Wastewater reclamation and reuse have been practically applied to water-stressed regions, but waterborne pathogens remaining in insufficiently treated wastewater are of concern. Sanitation Safety Planning adopts the hazard analysis and critical control point (HACCP) approach to manage human health risks upon exposure to reclaimed wastewater. HACCP requires a predetermined reference value (critical limit: CL) at critical control points (CCPs), in which specific parameters are monitored and recorded in real time. A disinfection reactor of a wastewater treatment plant (WWTP) is regarded as a CCP, and one of the CCP parameters is the disinfection intensity (, initial disinfectant concentration and contact time), which is proportional to the log reduction value (LRV) of waterborne pathogens. However, the achievable LRVs are not always stable because the disinfection intensity is affected by water quality parameters, which vary among WWTPs. In this study, we established models for projecting virus LRVs using ozone, in which water quality and operational parameters were used as explanatory variables. For the model construction, we used five machine learning algorithms and found that automatic relevance determination with interaction terms resulted in better prediction performances for norovirus and rotavirus LRVs. Poliovirus and coxsackievirus LRVs were predicted well by a Bayesian ridge with interaction terms and lasso with quadratic terms, respectively. The established models were relatively robust to predict LRV using new datasets that were out of the range of the training data used here, but it is important to collect LRV datasets further to make the models more predictable and flexible for newly obtained datasets. The modeling framework proposed here can help WWTP operators and risk assessors determine the appropriate CL to protect human health in wastewater reclamation and reuse.

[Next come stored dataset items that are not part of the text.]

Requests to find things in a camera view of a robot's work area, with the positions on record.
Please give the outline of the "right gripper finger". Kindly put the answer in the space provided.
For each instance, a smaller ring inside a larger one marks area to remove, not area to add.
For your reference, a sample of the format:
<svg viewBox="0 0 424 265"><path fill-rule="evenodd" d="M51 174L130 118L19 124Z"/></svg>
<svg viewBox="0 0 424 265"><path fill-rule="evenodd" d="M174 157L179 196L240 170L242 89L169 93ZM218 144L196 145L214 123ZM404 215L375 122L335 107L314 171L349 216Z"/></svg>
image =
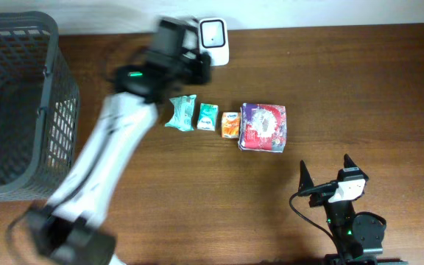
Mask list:
<svg viewBox="0 0 424 265"><path fill-rule="evenodd" d="M344 169L356 169L358 167L348 154L344 154L343 158L344 158Z"/></svg>
<svg viewBox="0 0 424 265"><path fill-rule="evenodd" d="M300 182L298 186L299 192L307 191L314 187L313 180L311 179L311 175L307 169L305 162L300 161Z"/></svg>

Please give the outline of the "mint green wipes packet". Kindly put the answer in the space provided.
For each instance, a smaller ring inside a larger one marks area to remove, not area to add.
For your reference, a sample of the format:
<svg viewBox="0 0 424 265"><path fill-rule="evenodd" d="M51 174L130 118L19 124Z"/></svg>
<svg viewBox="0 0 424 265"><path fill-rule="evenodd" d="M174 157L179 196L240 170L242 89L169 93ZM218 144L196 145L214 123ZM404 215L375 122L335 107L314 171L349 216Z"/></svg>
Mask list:
<svg viewBox="0 0 424 265"><path fill-rule="evenodd" d="M196 98L196 94L171 98L169 101L174 107L174 114L165 126L176 128L182 132L193 131L192 119Z"/></svg>

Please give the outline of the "green white tissue pocket pack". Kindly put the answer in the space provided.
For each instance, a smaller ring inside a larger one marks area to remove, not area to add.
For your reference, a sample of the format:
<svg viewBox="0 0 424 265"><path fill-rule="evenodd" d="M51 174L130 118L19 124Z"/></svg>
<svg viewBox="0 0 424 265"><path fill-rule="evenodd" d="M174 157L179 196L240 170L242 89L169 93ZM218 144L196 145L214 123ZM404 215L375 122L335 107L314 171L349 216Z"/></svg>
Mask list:
<svg viewBox="0 0 424 265"><path fill-rule="evenodd" d="M197 129L214 131L216 129L218 114L219 114L218 105L202 103L199 108Z"/></svg>

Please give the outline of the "red floral tissue pack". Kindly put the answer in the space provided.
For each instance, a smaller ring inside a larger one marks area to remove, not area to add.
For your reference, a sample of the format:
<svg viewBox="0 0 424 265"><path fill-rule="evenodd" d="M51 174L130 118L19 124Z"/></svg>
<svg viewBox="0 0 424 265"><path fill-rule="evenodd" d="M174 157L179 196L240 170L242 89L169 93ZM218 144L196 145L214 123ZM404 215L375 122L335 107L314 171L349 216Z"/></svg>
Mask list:
<svg viewBox="0 0 424 265"><path fill-rule="evenodd" d="M285 106L253 103L241 106L240 150L282 153L286 139Z"/></svg>

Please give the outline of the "orange tissue pocket pack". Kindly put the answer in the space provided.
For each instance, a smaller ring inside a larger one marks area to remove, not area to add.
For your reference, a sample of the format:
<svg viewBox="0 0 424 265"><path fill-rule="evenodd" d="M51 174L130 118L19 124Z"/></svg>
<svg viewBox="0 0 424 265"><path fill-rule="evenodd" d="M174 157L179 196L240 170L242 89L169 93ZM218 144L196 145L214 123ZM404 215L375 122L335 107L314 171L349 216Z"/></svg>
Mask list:
<svg viewBox="0 0 424 265"><path fill-rule="evenodd" d="M240 132L241 114L238 112L224 112L221 128L223 138L238 138Z"/></svg>

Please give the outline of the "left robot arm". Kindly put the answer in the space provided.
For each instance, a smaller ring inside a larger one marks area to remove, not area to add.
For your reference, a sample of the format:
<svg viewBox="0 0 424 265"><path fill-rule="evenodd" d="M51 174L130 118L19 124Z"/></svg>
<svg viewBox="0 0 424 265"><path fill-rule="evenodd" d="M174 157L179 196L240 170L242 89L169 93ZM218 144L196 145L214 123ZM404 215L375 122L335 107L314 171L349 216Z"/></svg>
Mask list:
<svg viewBox="0 0 424 265"><path fill-rule="evenodd" d="M135 149L155 125L159 108L171 92L211 80L211 57L199 51L198 22L163 17L149 46L135 54L140 65L117 68L108 81L96 125L74 166L42 207L31 205L5 231L15 264L13 229L26 220L38 255L56 264L120 264L116 237L102 231L113 192Z"/></svg>

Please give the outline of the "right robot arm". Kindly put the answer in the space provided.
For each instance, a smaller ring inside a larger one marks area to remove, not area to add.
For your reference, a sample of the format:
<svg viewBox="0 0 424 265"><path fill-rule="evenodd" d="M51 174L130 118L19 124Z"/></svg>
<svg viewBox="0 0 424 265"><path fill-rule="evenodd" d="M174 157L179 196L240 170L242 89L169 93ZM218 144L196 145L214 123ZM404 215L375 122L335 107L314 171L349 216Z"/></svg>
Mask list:
<svg viewBox="0 0 424 265"><path fill-rule="evenodd" d="M344 166L335 180L314 185L304 161L300 161L298 191L289 198L308 197L311 208L323 207L328 229L311 221L293 204L290 208L302 219L324 232L336 247L335 254L323 258L324 264L405 264L400 259L379 260L387 226L385 218L375 213L354 210L353 202L364 195L369 177L344 155Z"/></svg>

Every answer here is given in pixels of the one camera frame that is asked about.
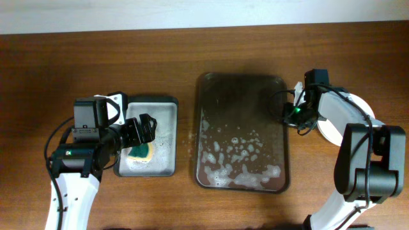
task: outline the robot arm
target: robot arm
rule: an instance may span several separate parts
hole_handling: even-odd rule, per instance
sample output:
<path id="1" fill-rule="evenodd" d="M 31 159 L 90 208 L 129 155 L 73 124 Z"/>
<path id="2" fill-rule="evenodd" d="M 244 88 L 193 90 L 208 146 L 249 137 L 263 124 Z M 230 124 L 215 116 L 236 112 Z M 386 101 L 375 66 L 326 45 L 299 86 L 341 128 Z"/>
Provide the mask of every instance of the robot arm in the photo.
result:
<path id="1" fill-rule="evenodd" d="M 284 122 L 291 127 L 314 128 L 312 120 L 328 119 L 343 135 L 334 170 L 336 189 L 320 211 L 306 218 L 303 229 L 347 229 L 364 211 L 398 196 L 403 189 L 405 131 L 370 117 L 372 150 L 382 160 L 370 163 L 370 198 L 364 208 L 368 124 L 361 112 L 335 91 L 353 101 L 345 89 L 330 87 L 326 70 L 311 70 L 305 74 L 305 89 L 301 82 L 296 85 L 294 104 L 288 103 L 287 109 L 284 106 Z"/>
<path id="2" fill-rule="evenodd" d="M 51 183 L 45 229 L 59 229 L 59 226 L 61 229 L 86 229 L 102 172 L 110 168 L 105 168 L 109 157 L 117 158 L 122 148 L 155 139 L 156 120 L 148 114 L 139 115 L 141 124 L 136 118 L 125 119 L 127 105 L 127 96 L 120 92 L 75 101 L 75 125 L 63 134 L 57 150 L 48 159 L 52 162 L 48 169 L 50 176 L 58 187 Z M 71 131 L 73 143 L 66 144 Z"/>

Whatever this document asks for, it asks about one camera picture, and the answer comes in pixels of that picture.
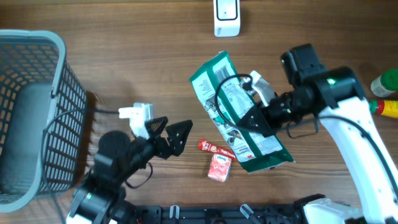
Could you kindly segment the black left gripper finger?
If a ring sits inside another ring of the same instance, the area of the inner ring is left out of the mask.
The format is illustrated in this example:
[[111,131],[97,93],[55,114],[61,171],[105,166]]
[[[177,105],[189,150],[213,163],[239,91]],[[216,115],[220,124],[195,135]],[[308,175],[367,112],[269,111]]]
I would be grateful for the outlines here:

废水回收与再利用已在水资源紧张地区得到实际应用,但未经充分处理的废水中残留的水传播病原体令人担忧。卫生安全规划采用危害分析与关键控制点(HACCP)方法来管理接触再生废水时的人类健康风险。HACCP要求在关键控制点(CCP)设定预先确定的参考值(关键限值:CL),在这些点要对特定参数进行实时监测和记录。污水处理厂(WWTP)的消毒反应器被视为一个CCP,其中一个CCP参数是消毒强度(,初始消毒剂浓度和接触时间),它与水传播病原体的对数减少值(LRV)成正比。然而,由于消毒强度受水质参数影响,而不同污水处理厂的水质参数各不相同,所以可实现的LRV并不总是稳定的。在本研究中,我们建立了使用臭氧预测病毒LRV的模型,其中水质和运行参数被用作解释变量。对于模型构建,我们使用了五种机器学习算法,发现带有交互项的自动相关性确定对诺如病毒和轮状病毒LRV具有更好的预测性能。脊髓灰质炎病毒和柯萨奇病毒LRV分别通过带有交互项的贝叶斯岭回归和带有二次项的套索回归得到了很好的预测。所建立的模型对于使用超出此处训练数据范围的新数据集预测LRV相对稳健,但进一步收集LRV数据集对于使模型对新获得的数据集更具可预测性和灵活性很重要。这里提出的建模框架可以帮助污水处理厂运营者和风险评估者确定合适的CL,以保护废水回收与再利用中的人类健康。